Mas melhor do que isso é o uso de uma coisa bastante mais recente nos supermercados. As caixas rápidas para "compras em cesto". Não sei muito bem o que isso das compras em cesto quer dizer. Sei que fazem filas maiores do que as caixas convencionais com operador. E vão para lá com aqueles cestos que pesam mais que uma retroescavadora. Ou pior, com aqueles sacos gigantes que trazem de casa, que fecham com cordinha; ou com aqueles trolleys de compras... Pousam o saco/trolley no chão. Abrem a cordinha ou o zipper. Retiram as compras uma a uma do saco/trolley e colocam na plataforma da direita. Mas tipo bué compras! Saem de lá artigos de desporto, detergentes gigantes para a roupa, compras de talho para alimentar leões, sacos com trinta papos secos... Fica a plataforma atulhada que até as laranjas saem do saco e vão parar ao meio do chão. E o saco das postas cortadas, de um bacalhau inteiro, também no meio do chão. Depois ah! É preciso passar o cartão de desconto. Depois passam devagarinho as compras pelo leitor e colocam na plataforma da esquerda. Entretanto a fila já atinge a zona dos iogurtes.
Esperemos entretanto que a máquina não avarie e tenham que aguardar que alguém lá vá desbloquear aquilo, porque senão ainda é pior. Depois pagam. Inserem lentamente o código, não vão enganar-se e transferir dinheiro para o Laos. Entretanto, claro, têm um ou dois acompanhantes que em vez de ajudarem a arrumar as compras, vão falando com a única pessoa que faz alguma coisa sobre uma merda qualquer.
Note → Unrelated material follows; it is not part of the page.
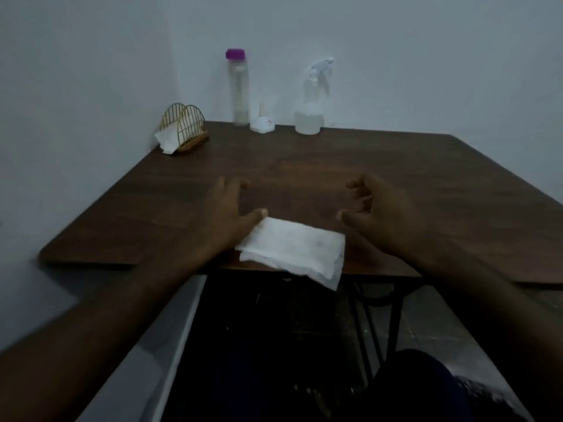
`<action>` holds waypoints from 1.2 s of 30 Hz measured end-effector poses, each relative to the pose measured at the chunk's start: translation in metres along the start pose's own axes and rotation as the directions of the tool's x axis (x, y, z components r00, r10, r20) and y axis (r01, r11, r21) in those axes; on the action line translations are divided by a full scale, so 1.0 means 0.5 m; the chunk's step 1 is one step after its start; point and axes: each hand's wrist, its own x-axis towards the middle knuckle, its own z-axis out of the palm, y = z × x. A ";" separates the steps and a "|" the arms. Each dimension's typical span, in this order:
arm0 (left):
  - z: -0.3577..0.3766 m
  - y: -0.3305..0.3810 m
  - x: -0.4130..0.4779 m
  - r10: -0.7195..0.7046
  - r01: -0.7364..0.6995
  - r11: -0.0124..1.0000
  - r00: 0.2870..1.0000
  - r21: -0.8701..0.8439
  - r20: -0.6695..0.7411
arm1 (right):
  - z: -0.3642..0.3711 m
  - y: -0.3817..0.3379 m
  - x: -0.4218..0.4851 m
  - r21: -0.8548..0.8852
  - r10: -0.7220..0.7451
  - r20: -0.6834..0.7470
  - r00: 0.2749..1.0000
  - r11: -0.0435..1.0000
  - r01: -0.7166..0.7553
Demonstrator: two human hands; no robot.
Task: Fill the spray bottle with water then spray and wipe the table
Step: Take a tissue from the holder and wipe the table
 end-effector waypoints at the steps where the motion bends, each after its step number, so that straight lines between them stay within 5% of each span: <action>1: 0.008 0.004 -0.025 0.118 -0.118 0.993 0.991 0.006 -0.070 | 0.005 0.009 -0.012 0.010 -0.027 -0.027 0.999 1.000 0.027; 4: 0.045 0.046 -0.091 0.409 -0.409 0.912 0.905 -0.023 0.117 | 0.027 0.033 -0.035 0.096 -0.054 -0.071 0.996 0.994 0.060; 8: 0.082 0.062 -0.121 0.321 -0.497 0.827 0.801 0.263 0.506 | 0.041 0.052 -0.043 0.118 -0.072 -0.127 0.989 0.989 0.087; 12: 0.078 0.057 -0.066 0.089 -0.299 0.858 0.888 0.419 0.450 | 0.028 0.071 -0.037 0.214 -0.023 -0.147 0.989 0.975 0.055; 14: 0.108 0.098 -0.084 0.174 -0.401 0.823 0.851 0.402 0.495 | 0.018 0.074 -0.034 0.259 -0.017 -0.156 0.988 0.964 0.057; 18: 0.122 0.144 -0.115 0.341 -0.622 0.752 0.651 0.219 0.678 | -0.003 0.081 -0.033 0.298 -0.038 -0.180 0.983 0.950 0.091; 23: 0.085 0.110 -0.042 0.161 -0.473 0.812 0.744 0.341 0.649 | 0.009 0.106 -0.036 0.329 0.010 -0.174 0.985 0.943 0.049; 27: 0.125 0.151 -0.096 0.330 -0.659 0.699 0.641 0.278 0.693 | 0.010 0.100 -0.033 0.315 -0.027 -0.168 0.985 0.946 0.079; 30: 0.109 0.145 -0.094 0.377 -0.680 0.713 0.576 0.170 0.725 | 0.018 0.094 -0.030 0.319 -0.037 -0.106 0.994 0.945 0.069; 36: 0.089 0.150 -0.074 0.399 -0.617 0.769 0.667 0.167 0.629 | 0.026 0.092 -0.020 0.282 -0.033 -0.151 0.988 0.957 0.075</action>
E depois essa pessoa retira a factura, dobra-a cuidadosamente, vértice com vértice, em acordeão, que até parece que vai sair dali um origami de flamingo, ou de orquídea, ou de uma pila, ou o caraças... e coloca-a cuidadosamente no porta-moedas. Epá mas vais meter o bacalhau no IRS? Não tinha sido mais rápido que um profissional te passasse as compras? E alguns até as arrumam no saco? Tinhas mesmo de roubar meia hora da minha vida?
Eu só vim buscar um fiúza e um pacote de cajus! Estas caixas são só para pessoas que vêm buscar vinho e frutos secos! Ou uma lata de atum para fazer com massa! Ou tampões! Não é para as compras do mês!
(Depois de cinquenta mil milhões de anos à espera na farmácia)
Acre - Poucas coisas me aborrecem mais do que vir à farmácia!
Ju - O que é que podes fazer?
Acre - Nada...
Ju - Então... (encolhe os ombros e sorri)
Acre - E depois é cartãozinho de pontos... e tem ficha de cliente connosco? E quer uma raspadinha? E sabe tomar estes medicamentos? Foda-se... o caralhinho do cartão de pontos, oh caralho da fichazinha de cliente...
Ju - Não tomaste o comprimido ontem...
Acre - Tomei tomei!
Ju - Talvez estejas a precisar de duplicar a dose.
Acre - Mas não é? Vais à farmácia, que basicamente é uma mercearia, buscar merdas para o nariz, mas parece que vais abrir uma conta num banco off-shore, oh foda-se. Só falta um sniper numa torre do outro lado da rua! Não tenho paciência.
Ju - Estás super rabugento...
Acre - E depois é quinhentas mil senhas de atendimento geral, de grávidas ou a amamentar, de pessoas com dificuldade na locomoção, de ... olha, de cães com uma bola na boca, oh caralho! (vi um cão de bola de ténis na boca a passar).
Ju - Vais-me dizer que não achas que as grávidas devem ser prioritárias?!
Acre - Se está grávida devia era estar em casa de perninhas para o ar! Não é a andar em farmácias! Que mande o marido!